- Theatrical release poster
- Directed by: Jean Luc Herbulot
- Written by: Jean Luc Herbulot
- Produced by: Steven Adams; Pamela Diop; Gary Dourdan; Hus Miller;
- Starring: Hus Miller; Cam McHarg; Gary Dourdan; Roger Sallah; Moran Rosenblatt; Willem Dafoe;
- Cinematography: Grégory Turbellier
- Edited by: Raphael Lubczanski
- Music by: James BKS
- Production companies: Alta Global Media; Tableland Pictures;
- Distributed by: Well Go USA Entertainment
- Release dates: October 10, 2024 (Sitges Film Festival); April 11, 2025 (United States);
- Running time: 88 minutes
- Country: United States
- Language: English

= Zero (2024 film) =

Zero is a 2024 American action comedy film written and directed by Jean Luc Herbulot.
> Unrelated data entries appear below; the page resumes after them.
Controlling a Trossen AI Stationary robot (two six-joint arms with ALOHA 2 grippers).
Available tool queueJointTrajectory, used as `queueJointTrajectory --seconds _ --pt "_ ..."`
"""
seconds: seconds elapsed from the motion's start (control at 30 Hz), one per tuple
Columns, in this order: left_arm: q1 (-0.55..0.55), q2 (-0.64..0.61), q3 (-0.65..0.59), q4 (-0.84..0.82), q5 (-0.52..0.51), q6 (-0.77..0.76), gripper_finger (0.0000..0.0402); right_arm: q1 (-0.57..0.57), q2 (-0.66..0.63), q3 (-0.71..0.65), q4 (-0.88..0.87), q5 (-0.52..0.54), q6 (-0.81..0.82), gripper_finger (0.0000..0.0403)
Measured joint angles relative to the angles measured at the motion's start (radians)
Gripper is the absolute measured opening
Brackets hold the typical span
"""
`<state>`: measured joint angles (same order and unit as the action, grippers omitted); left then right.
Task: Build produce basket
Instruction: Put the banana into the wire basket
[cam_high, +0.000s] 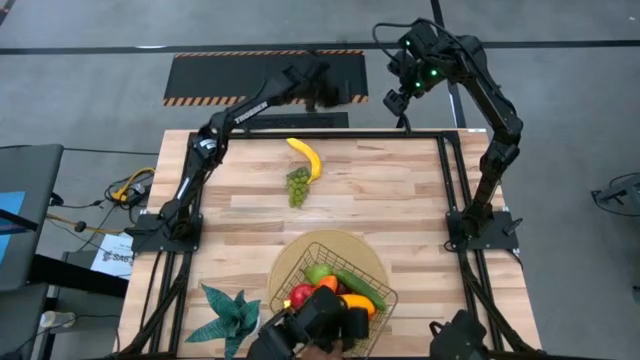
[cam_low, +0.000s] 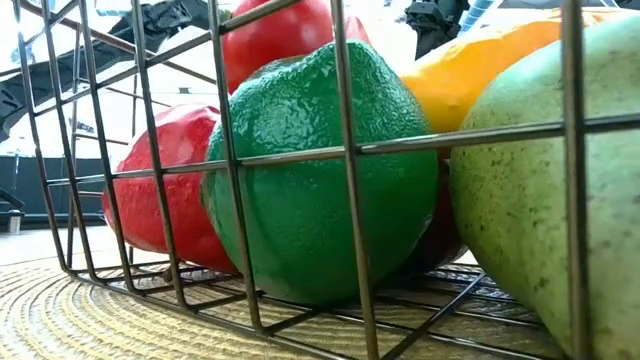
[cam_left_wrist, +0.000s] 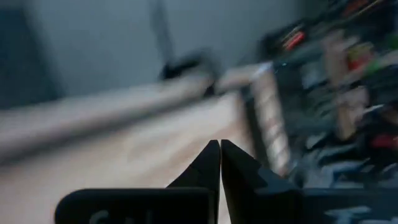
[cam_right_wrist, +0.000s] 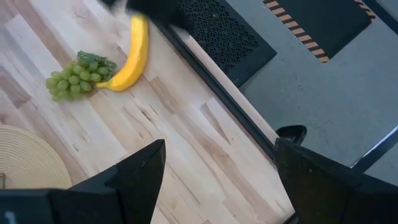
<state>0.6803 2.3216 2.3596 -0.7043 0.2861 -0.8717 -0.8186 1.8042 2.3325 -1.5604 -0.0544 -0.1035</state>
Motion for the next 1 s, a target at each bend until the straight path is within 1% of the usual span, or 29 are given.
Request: queueJointTrajectory --seconds 0.03,0.07,0.1,0.17,0.23,0.27,0.33,0.4,0.5,0.6,0.7,0.8,0.9,1.0 --pt "0.007 -0.003 -0.008 0.074 -0.014 0.004 0.0000 -0.003 0.000 0.000 -0.001 0.000 0.000 0.0317" --pt "0.019 0.000 -0.016 0.096 -0.002 -0.022 0.0000 -0.007 0.000 0.000 -0.003 0.000 0.000 0.0317" --pt "0.027 0.014 -0.028 0.083 0.020 -0.052 0.0000 -0.009 0.000 0.000 -0.004 0.000 0.002 0.0317" --pt "0.039 0.070 -0.047 0.123 0.076 -0.047 0.0000 -0.010 0.000 0.000 -0.007 0.001 0.004 0.0317" --pt "0.027 0.118 -0.058 0.126 0.102 -0.046 0.0000 -0.009 0.000 0.000 -0.005 0.000 0.005 0.0317" --pt "0.018 0.129 -0.058 0.170 0.112 -0.043 0.0000 -0.009 0.000 0.000 -0.007 0.000 0.005 0.0317" --pt "0.005 0.124 -0.051 0.177 0.086 -0.046 0.0000 -0.008 0.000 0.000 -0.006 0.000 0.005 0.0317" --pt "0.003 0.114 -0.044 0.158 0.034 -0.080 0.0000 -0.009 0.000 0.000 -0.007 0.000 0.002 0.0317" --pt "0.016 0.113 -0.050 0.002 -0.012 -0.118 0.0000 -0.009 0.000 0.000 -0.006 0.000 0.001 0.0317" --pt "0.013 0.117 -0.051 -0.097 -0.081 -0.094 0.0000 -0.009 0.000 0.000 -0.001 0.000 0.000 0.0317" --pt "0.003 0.116 -0.050 -0.134 -0.135 -0.101 0.0000 -0.009 0.000 0.000 0.002 0.000 0.000 0.0317" --pt "0.006 0.117 -0.050 -0.135 -0.171 -0.160 0.0000 -0.010 0.000 0.000 0.009 0.000 -0.003 0.0317" --pt "0.008 0.117 -0.049 -0.125 -0.164 -0.151 0.0000 -0.016 0.000 0.000 0.012 0.000 -0.003 0.0317" --pt "-0.006 0.112 -0.005 -0.129 -0.139 -0.101 0.0000 -0.029 0.000 0.000 0.012 -0.001 -0.003 0.0317"
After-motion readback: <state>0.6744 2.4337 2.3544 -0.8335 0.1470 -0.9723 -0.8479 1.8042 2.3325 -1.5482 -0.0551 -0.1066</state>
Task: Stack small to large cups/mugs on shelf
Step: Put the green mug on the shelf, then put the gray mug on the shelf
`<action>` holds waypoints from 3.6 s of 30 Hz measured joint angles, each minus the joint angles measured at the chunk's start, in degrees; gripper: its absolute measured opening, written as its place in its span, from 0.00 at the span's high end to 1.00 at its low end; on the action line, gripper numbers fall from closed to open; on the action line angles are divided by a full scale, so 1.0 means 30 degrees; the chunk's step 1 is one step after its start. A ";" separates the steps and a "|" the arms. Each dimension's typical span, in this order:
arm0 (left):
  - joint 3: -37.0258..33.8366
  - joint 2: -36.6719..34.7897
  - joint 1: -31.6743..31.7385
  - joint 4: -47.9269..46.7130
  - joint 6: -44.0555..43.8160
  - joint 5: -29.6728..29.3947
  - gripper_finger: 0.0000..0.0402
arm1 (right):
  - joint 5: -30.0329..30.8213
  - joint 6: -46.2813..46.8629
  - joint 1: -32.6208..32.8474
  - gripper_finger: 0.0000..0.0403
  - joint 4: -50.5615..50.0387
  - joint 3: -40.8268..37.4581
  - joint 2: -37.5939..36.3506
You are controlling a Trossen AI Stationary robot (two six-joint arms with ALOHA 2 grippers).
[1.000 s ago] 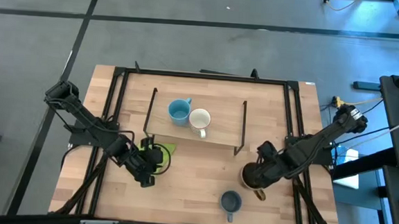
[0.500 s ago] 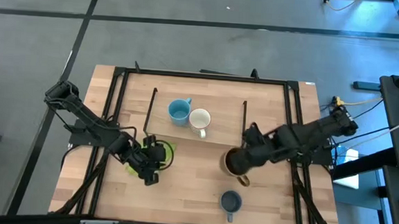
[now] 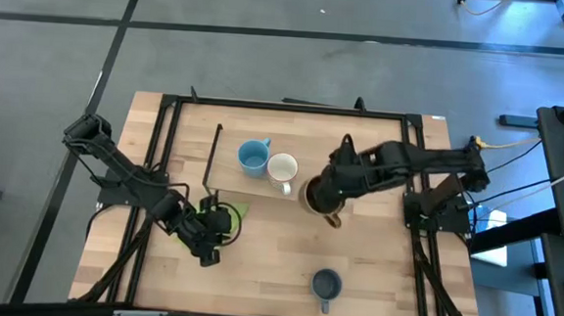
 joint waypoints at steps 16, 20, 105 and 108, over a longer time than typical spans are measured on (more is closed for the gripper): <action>0.0000 0.0000 -0.1022 -0.0019 -0.0969 -0.1070 0.85 | -0.0995 -0.2669 -0.3643 0.91 0.0025 -0.0475 0.0029; 0.0000 0.0000 -0.1181 -0.0097 -0.1309 -0.1133 0.85 | -0.2091 -0.2997 -0.4254 0.91 0.0086 -0.1123 0.0022; 0.0000 0.0000 -0.1144 -0.0033 -0.1236 -0.1373 0.85 | -0.3558 -0.7939 -0.6758 0.80 0.0062 0.0686 -0.0022; 0.0000 0.0000 -0.1144 -0.0220 -0.1236 -0.1373 0.85 | -0.3554 -0.8068 -0.6758 0.80 0.0066 0.1656 -0.0027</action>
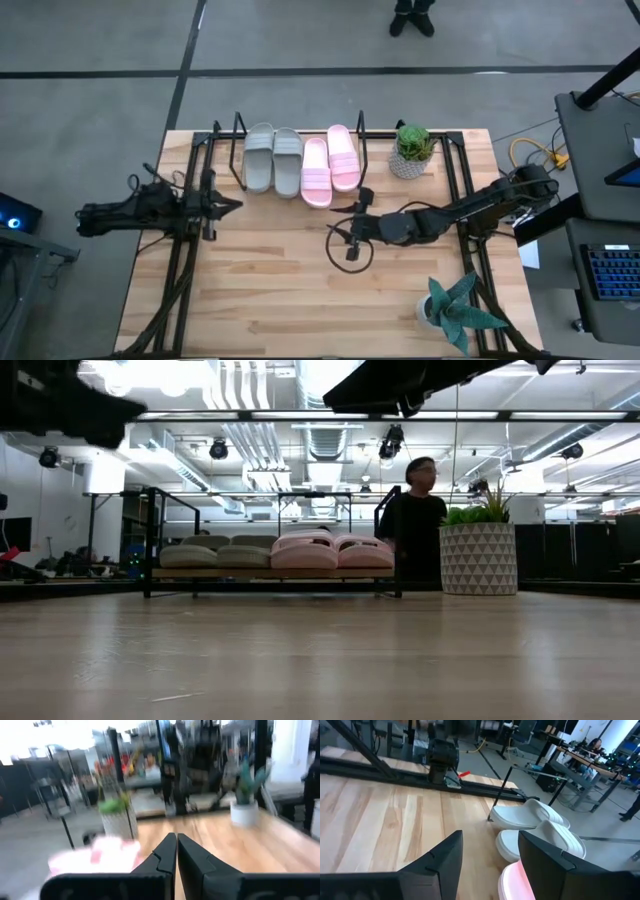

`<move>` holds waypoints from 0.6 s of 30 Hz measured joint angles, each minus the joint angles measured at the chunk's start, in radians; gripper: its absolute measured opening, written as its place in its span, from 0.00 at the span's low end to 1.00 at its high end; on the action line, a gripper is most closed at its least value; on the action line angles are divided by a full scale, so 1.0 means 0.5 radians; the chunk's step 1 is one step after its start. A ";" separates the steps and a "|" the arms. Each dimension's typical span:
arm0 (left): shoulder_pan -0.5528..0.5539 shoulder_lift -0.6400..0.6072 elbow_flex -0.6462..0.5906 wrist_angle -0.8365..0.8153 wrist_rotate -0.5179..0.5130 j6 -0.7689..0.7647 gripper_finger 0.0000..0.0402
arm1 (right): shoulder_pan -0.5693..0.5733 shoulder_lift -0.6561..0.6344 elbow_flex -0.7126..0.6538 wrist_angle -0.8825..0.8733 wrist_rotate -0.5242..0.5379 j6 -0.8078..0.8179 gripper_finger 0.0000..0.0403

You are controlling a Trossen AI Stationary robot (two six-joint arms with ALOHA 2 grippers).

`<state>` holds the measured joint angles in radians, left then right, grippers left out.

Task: Pick and place slides into the shelf
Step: Return to Home Position

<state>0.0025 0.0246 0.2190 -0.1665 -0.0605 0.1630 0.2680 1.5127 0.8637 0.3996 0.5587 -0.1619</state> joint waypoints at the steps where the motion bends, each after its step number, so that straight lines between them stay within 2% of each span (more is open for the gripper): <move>1: 0.000 0.012 -0.017 -0.041 0.000 -0.023 0.00 | 0.000 0.000 -0.010 0.031 0.001 0.001 0.45; 6: -0.002 0.030 -0.111 -0.051 0.025 -0.105 0.00 | 0.000 -0.002 -0.076 0.137 -0.011 -0.022 0.44; 13: -0.003 0.007 -0.287 0.024 0.132 -0.109 0.00 | 0.004 -0.009 -0.263 0.306 -0.026 0.130 0.41; 15: -0.003 0.004 -0.334 0.145 0.134 -0.106 0.00 | 0.004 -0.012 -0.353 0.483 -0.100 0.143 0.39; 18: -0.002 0.006 -0.355 0.209 0.135 -0.090 0.00 | -0.016 -0.012 -0.494 0.730 -0.393 0.157 0.35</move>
<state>0.0013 0.0276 0.0414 -0.0620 0.0070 0.1180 0.2598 1.5066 0.6169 0.7644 0.3622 -0.0833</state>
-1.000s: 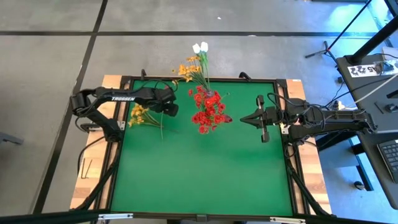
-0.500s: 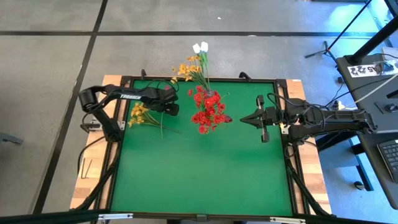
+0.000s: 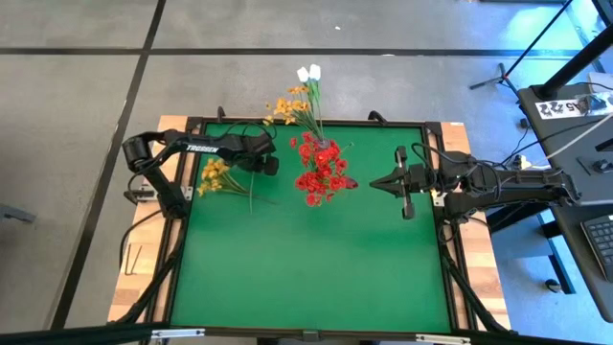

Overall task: Sort flowers into vase by color
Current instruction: Put the red tulip into the transparent vase

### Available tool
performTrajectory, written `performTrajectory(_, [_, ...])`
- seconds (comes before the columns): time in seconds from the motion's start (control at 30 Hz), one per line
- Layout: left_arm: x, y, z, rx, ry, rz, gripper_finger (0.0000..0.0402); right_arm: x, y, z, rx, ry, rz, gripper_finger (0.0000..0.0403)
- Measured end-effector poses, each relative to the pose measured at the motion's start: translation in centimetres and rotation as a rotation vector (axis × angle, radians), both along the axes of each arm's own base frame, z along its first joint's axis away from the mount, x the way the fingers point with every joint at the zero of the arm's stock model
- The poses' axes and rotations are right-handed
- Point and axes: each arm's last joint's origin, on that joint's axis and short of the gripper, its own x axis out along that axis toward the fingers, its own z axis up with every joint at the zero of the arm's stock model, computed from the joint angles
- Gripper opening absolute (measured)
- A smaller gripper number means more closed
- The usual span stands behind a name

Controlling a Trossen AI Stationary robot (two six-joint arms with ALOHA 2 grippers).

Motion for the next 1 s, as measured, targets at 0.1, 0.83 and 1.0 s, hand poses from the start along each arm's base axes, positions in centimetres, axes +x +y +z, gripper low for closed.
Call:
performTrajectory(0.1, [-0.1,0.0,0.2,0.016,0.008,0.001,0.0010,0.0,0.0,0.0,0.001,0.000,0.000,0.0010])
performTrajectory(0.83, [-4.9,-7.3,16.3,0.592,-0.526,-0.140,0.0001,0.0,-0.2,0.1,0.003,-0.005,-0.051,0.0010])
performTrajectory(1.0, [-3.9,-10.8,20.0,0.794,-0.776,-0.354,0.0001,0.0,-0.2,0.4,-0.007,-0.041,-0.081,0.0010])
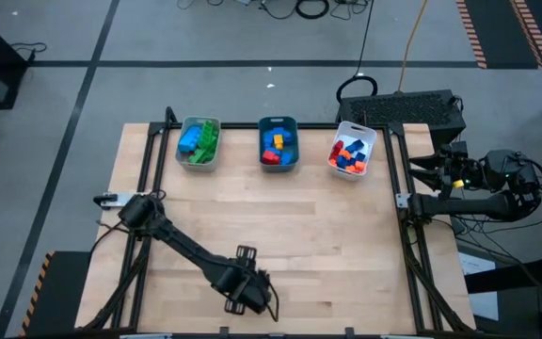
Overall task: Sort blocks by size
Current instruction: Put the small blue 4 stud game piece into the white bin
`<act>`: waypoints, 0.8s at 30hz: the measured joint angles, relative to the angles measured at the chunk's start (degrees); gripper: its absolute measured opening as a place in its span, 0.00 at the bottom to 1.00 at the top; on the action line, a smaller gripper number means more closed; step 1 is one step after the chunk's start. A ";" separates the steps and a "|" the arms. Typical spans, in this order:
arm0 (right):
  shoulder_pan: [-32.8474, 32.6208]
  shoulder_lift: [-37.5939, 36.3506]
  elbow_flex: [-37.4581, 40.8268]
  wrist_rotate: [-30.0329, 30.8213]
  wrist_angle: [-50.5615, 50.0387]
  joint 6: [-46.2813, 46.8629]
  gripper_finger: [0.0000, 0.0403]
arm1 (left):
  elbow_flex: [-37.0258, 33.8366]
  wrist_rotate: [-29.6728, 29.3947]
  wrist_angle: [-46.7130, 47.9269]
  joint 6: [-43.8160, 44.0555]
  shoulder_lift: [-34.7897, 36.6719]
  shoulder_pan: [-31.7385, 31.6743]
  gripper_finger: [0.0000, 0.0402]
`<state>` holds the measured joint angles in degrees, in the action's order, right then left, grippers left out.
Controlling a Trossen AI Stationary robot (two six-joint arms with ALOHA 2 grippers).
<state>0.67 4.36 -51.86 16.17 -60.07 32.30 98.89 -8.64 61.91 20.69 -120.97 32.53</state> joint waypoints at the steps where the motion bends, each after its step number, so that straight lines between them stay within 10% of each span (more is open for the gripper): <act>1: 0.00 -0.02 0.00 0.00 0.04 0.02 0.59 | -1.21 0.34 -1.28 -0.02 0.00 0.24 0.60; 24: 0.00 0.00 0.00 0.26 0.84 5.63 0.59 | -13.59 0.61 -19.20 -3.09 0.20 -1.07 0.60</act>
<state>0.67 4.36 -51.86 16.43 -59.23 37.93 85.30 -8.03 42.71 17.59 -120.77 31.46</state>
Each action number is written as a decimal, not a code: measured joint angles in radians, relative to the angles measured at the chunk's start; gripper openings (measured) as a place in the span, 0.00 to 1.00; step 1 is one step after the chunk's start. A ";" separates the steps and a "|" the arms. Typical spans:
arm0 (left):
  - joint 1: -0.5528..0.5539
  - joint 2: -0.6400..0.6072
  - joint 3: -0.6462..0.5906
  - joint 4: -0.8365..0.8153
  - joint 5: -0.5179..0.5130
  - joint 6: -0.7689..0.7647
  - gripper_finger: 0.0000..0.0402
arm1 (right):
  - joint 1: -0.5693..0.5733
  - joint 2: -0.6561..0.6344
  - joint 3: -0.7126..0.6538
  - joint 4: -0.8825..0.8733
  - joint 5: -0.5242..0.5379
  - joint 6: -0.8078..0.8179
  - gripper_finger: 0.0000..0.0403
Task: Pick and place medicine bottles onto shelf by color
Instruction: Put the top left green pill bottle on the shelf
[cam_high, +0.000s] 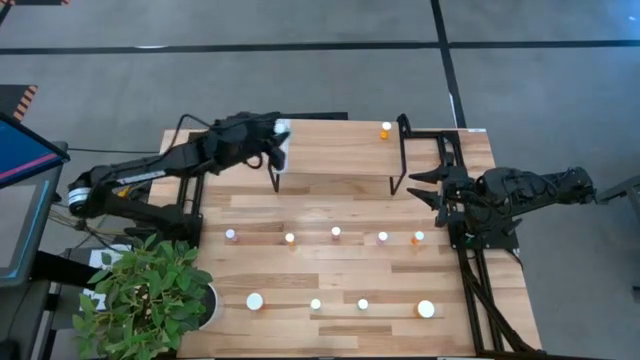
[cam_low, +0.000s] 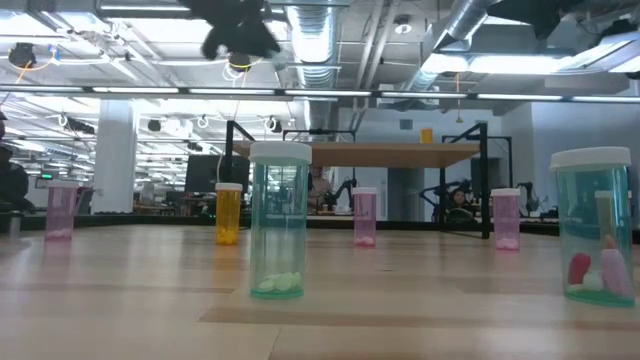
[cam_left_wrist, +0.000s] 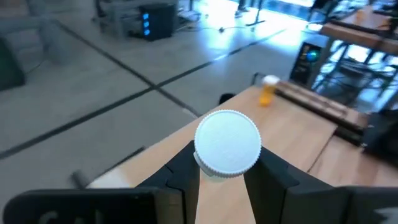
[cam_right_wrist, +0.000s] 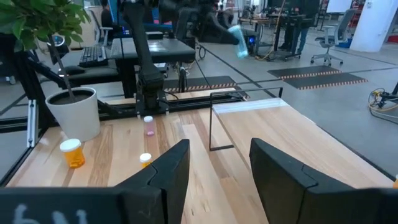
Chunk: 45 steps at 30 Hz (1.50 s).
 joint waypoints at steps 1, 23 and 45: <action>-0.004 0.028 0.025 0.012 0.019 0.005 0.23 | 0.000 0.000 0.000 -0.002 0.000 0.000 0.47; -0.042 0.706 0.613 0.025 0.395 0.117 0.23 | 0.000 0.000 0.000 0.000 0.000 -0.009 0.47; -0.046 1.078 1.151 -0.302 0.376 0.342 0.23 | 0.000 -0.001 0.000 0.007 0.000 -0.027 0.47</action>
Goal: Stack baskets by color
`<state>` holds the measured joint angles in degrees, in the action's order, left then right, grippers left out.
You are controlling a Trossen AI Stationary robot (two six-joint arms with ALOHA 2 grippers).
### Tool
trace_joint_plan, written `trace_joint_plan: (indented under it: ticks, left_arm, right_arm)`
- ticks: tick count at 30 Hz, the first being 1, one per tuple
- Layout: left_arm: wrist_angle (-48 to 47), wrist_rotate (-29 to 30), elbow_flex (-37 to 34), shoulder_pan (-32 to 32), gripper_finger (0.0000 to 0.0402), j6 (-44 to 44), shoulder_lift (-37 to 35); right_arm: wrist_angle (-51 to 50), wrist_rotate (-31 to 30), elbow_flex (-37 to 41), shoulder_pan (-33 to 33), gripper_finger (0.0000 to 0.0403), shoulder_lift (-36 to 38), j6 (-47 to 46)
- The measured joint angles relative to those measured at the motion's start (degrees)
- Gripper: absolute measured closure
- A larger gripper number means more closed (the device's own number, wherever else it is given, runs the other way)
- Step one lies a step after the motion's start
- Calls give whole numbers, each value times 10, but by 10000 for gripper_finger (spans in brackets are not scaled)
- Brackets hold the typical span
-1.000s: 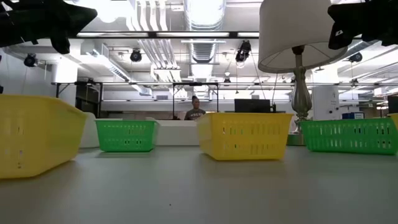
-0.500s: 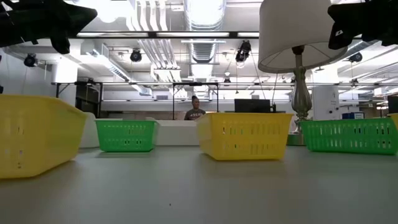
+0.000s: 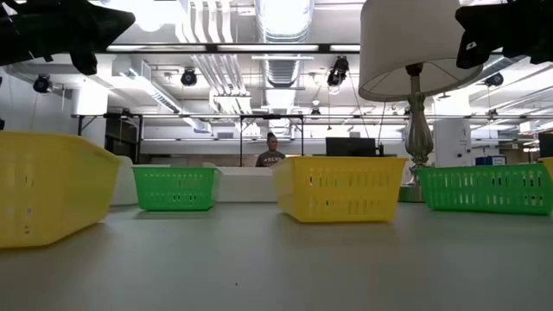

It stars Hus Miller, Cam McHarg, Gary Dourdan, Roger Sallah, Moran Rosenblatt, and Willem Dafoe.

The film premiered at the Sitges Film Festival on October 10, 2024, and it was released in the United States on April 11, 2025.

==Premise==
Two American strangers searching for purpose in the city of Dakar, Senegal, wake up with bombs strapped to their chests, counting down from ten hours.

==Cast==
- Hus Miller as #1
- Cam McHarg as #2
- Gary Dourdan as Daniel
- Roger Sallah as Onaye
- Moran Rosenblatt as India
- Willem Dafoe as voice on the phone

==Production==
In July 2024, it was revealed that Jean Luc Herbulot had written and directed an action comedy film titled Zero.

==Release==
Zero premiered at the Sitges Film Festival on October 10, 2024. It was released in the United States on April 11, 2025.